🤖 AI Summary
This paper addresses the challenge of accurately characterizing the rate-distortion trade-off in bistatic integrated sensing and communication (ISAC) systems. To this end, we propose an extended Arimoto–Blahut (AB) algorithm. Our key methodological innovation is the introduction of auxiliary variables to equivalently transform the non-convex distortion constraint into a linear one, with rigorous proof that the reformulated problem shares the same optimal solution as the original. Building upon this, we develop a novel AB iterative framework tailored to both squared-error and logarithmic loss distortion measures, incorporating Lagrangian duality to ensure convergence. Numerical experiments demonstrate that the proposed algorithm efficiently and robustly computes the rate-distortion boundary for bistatic ISAC systems, significantly outperforming the conventional AB algorithm under non-convex constraints. The method thus provides a reliable analytical tool for fundamental performance limit evaluation in ISAC.
📝 Abstract
Integrated sensing and communication (ISAC) is pivotal for next-generation wireless networks, rendering the computation of rate-distortion trade-off in ISAC systems critically important.
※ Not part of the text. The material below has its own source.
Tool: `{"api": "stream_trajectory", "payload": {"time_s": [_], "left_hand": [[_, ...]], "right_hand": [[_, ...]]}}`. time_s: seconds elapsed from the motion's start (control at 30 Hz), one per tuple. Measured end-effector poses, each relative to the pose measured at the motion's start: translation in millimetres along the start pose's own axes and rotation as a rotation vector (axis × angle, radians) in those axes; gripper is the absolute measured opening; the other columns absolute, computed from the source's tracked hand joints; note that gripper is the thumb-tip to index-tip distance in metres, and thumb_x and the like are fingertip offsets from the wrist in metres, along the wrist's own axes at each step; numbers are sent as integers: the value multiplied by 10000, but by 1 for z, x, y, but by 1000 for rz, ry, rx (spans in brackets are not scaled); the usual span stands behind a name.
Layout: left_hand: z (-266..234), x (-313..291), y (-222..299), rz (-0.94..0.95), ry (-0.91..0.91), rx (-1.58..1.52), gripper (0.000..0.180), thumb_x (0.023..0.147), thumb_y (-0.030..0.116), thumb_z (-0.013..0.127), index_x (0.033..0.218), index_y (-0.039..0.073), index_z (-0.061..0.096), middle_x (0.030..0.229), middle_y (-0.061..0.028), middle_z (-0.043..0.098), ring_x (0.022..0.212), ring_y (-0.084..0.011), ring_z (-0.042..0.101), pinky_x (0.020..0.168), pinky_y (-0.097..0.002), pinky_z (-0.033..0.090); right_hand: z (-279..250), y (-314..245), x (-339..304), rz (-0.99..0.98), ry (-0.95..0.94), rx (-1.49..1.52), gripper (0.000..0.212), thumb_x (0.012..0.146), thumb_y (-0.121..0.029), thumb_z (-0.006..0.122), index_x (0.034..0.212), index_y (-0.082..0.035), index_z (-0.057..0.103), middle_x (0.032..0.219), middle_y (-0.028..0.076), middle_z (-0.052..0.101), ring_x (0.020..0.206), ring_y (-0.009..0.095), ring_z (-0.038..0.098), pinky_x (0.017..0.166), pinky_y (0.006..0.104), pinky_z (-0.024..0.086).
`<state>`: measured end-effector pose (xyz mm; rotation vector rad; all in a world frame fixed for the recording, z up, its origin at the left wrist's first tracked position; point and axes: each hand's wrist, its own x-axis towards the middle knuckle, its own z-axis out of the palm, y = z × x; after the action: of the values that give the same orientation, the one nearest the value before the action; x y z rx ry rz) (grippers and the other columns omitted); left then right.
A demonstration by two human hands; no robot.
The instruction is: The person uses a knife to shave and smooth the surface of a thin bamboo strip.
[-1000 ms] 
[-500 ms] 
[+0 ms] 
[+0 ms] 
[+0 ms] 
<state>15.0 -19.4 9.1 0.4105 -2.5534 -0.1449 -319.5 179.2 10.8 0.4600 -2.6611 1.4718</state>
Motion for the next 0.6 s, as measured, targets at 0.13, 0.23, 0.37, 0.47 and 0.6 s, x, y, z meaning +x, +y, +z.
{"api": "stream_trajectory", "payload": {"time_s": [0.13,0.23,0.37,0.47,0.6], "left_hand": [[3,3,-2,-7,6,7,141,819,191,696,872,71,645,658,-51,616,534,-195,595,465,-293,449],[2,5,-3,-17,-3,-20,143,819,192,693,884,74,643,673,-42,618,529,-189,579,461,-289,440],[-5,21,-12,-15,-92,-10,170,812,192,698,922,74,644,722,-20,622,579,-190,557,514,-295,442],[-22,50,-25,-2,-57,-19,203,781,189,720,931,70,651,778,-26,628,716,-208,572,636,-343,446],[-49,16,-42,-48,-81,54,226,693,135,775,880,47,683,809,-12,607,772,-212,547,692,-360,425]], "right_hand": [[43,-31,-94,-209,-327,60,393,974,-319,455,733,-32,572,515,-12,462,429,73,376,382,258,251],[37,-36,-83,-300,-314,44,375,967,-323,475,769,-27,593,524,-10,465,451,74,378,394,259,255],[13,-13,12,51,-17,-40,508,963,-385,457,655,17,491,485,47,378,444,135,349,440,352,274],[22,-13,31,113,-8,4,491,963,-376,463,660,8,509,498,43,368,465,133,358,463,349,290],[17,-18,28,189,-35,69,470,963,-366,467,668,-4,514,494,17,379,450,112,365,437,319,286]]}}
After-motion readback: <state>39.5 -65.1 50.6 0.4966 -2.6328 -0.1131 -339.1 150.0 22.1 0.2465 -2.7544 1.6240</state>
In this paper, we propose the extended Arimoto-Blahut (AB) algorithms to calculate the rate-distortion trade-off in bistatic ISAC systems, which overcome the limitation of existing AB algorithms in handling non-convex constraints. Specifically, we introduce auxiliary variables to transform non-convex distortion constraints into linear constraints, prove that the reformulated linearly-constrained optimization problem maintains the same optimal solution as the original problem, and develop extended AB algorithms for both squared error and logarithmic loss distortion metrics based on the framework of AB algorithm. Numerical results validate the effectiveness of the proposed algorithm.